08-08-2023, 11:41 AM | #1 |
Evangelist
Posts: 461
Karma: 7897546
Join Date: Aug 2013
Location: Hamden, CT
Device: Kindle Paperwhite (11th gen), Scribe
|
Spell checking...every word is always shown at least once
Here's a sample of the spell check results on an eBook. This is just a sample, as this happens with all books.

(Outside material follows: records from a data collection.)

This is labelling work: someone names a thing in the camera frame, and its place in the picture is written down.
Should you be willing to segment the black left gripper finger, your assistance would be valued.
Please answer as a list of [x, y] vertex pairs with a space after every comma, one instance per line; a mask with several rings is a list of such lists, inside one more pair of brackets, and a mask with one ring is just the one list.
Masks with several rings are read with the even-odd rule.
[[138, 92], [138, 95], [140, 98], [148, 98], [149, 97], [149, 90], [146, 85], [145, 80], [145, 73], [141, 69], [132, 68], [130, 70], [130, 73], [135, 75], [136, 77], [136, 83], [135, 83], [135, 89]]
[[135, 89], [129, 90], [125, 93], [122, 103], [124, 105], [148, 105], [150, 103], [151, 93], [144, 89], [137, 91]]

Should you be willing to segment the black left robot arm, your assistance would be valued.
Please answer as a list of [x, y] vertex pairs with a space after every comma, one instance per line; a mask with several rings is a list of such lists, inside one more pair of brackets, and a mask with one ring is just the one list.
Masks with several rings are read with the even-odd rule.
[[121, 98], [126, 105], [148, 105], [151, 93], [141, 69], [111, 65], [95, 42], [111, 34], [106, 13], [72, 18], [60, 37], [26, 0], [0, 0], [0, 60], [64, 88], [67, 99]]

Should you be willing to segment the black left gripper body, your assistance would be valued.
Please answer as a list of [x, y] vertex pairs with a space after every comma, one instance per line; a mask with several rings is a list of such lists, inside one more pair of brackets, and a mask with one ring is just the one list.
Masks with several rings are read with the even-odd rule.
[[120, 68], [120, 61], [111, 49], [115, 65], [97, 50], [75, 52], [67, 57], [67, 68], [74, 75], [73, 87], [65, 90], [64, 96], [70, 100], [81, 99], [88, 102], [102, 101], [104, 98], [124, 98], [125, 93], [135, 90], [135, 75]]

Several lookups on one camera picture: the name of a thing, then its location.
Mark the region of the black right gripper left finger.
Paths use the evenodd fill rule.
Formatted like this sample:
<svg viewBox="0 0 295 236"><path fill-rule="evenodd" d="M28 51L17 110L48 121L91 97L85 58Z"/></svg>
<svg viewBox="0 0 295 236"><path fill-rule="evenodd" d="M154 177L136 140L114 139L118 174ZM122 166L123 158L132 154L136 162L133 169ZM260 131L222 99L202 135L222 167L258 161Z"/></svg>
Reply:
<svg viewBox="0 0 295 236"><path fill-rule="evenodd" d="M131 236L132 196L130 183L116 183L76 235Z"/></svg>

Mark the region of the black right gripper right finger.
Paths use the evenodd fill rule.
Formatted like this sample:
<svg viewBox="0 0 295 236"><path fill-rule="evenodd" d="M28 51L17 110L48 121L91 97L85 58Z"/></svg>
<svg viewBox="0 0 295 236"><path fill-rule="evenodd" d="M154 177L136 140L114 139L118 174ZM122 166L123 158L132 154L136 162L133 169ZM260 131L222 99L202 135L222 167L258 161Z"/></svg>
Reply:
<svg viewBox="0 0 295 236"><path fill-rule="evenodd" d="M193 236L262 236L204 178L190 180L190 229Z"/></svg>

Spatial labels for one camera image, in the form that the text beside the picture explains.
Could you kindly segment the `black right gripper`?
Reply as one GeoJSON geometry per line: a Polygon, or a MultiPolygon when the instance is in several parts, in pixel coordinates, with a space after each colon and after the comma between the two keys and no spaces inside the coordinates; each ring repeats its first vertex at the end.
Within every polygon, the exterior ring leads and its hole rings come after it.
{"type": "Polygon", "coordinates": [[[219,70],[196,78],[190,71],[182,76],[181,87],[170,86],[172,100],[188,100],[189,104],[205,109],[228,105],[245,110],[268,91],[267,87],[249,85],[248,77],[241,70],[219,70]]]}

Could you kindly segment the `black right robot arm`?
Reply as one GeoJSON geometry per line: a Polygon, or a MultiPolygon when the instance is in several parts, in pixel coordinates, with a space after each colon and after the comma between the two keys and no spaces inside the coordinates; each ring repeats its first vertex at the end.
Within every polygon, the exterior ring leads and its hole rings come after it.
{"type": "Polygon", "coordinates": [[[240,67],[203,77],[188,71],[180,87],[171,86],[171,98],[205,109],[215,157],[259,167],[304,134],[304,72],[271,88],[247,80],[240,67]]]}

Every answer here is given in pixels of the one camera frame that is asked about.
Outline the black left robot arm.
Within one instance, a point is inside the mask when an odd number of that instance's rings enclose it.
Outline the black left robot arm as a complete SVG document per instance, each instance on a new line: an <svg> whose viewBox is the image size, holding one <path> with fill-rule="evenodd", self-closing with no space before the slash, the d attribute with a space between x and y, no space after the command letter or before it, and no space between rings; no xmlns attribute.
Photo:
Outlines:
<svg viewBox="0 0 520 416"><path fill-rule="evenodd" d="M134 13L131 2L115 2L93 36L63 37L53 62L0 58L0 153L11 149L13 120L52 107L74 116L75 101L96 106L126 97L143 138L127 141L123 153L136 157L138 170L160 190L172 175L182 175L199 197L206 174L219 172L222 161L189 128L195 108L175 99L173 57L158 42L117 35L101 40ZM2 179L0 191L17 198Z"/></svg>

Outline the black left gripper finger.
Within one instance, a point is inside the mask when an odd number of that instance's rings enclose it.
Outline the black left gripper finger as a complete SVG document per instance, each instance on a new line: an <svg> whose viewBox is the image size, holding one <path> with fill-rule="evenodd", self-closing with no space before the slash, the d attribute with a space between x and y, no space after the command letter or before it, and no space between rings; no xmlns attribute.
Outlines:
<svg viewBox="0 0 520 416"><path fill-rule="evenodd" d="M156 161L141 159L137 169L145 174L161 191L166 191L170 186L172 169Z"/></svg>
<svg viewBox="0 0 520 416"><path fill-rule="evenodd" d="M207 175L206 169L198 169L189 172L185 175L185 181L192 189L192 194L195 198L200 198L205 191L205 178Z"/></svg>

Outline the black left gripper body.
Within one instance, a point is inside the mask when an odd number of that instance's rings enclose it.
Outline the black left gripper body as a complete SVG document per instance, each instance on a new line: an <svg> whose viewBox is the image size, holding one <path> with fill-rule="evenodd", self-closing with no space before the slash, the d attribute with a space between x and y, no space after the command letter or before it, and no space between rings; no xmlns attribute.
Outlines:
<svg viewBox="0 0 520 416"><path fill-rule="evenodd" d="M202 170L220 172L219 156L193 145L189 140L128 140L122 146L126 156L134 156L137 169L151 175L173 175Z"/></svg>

Note that words that are obviously spelled correctly ("as", "at", "be", "bed", etc.) are listed, even though "Show only misspelled words" is checked. In addition, those words appear much more often than the listed count, but it looks like the spell checker thinks that only one instance of the word is misspelled. The eBook has the language set to "en" (no qualifiers like "en-US") in both the OPF and each HTML page. In "Manage Dictionaries", "United States" is set as the preferred variant for the English language. Is there any other config I should look for that might be the culprit? |
08-08-2023, 12:40 PM | #2 |
creator of calibre
Posts: 44,566
Karma: 24495948
Join Date: Oct 2006
Location: Mumbai, India
Device: Various
|
If you are using the builtin english dictionary and your books actually have language specified as english then it will work. So one of those conditions is not as you think.
|
Advert | |
|
08-08-2023, 04:22 PM | #3 |
Well trained by Cats
Posts: 30,454
Karma: 58055868
Join Date: Aug 2009
Location: The Central Coast of California
Device: Kobo Libra2,Kobo Aura2v1, K4NT(Fixed: New Bat.), Galaxy Tab A
|
You may have cross languages set someplace:
The Library view may say English, but the books OPF says something else <dc:language>en</dc:language> or the individual HTML Code:
<html xmlns="http://www.w3.org/1999/xhtml" xmlns:epub="http://www.idpf.org/2007/ops" lang="en" xml:lang="en"> |
08-08-2023, 07:17 PM | #4 |
null operator (he/him)
Posts: 21,008
Karma: 27620706
Join Date: Mar 2012
Location: Sydney Australia
Device: none
|
Look for spurious variants of 'are', 'at', 'been' etc in Tools->Reports->Words, I've occasionally seen something like this due to convoluted markup.
BR |
08-09-2023, 10:41 AM | #5 |
Evangelist
Posts: 461
Karma: 7897546
Join Date: Aug 2013
Location: Hamden, CT
Device: Kindle Paperwhite (11th gen), Scribe
|
This is from a book covered by copyright, but I don't think the metadata I'm posting violates the rules...if it does, I'm sorry.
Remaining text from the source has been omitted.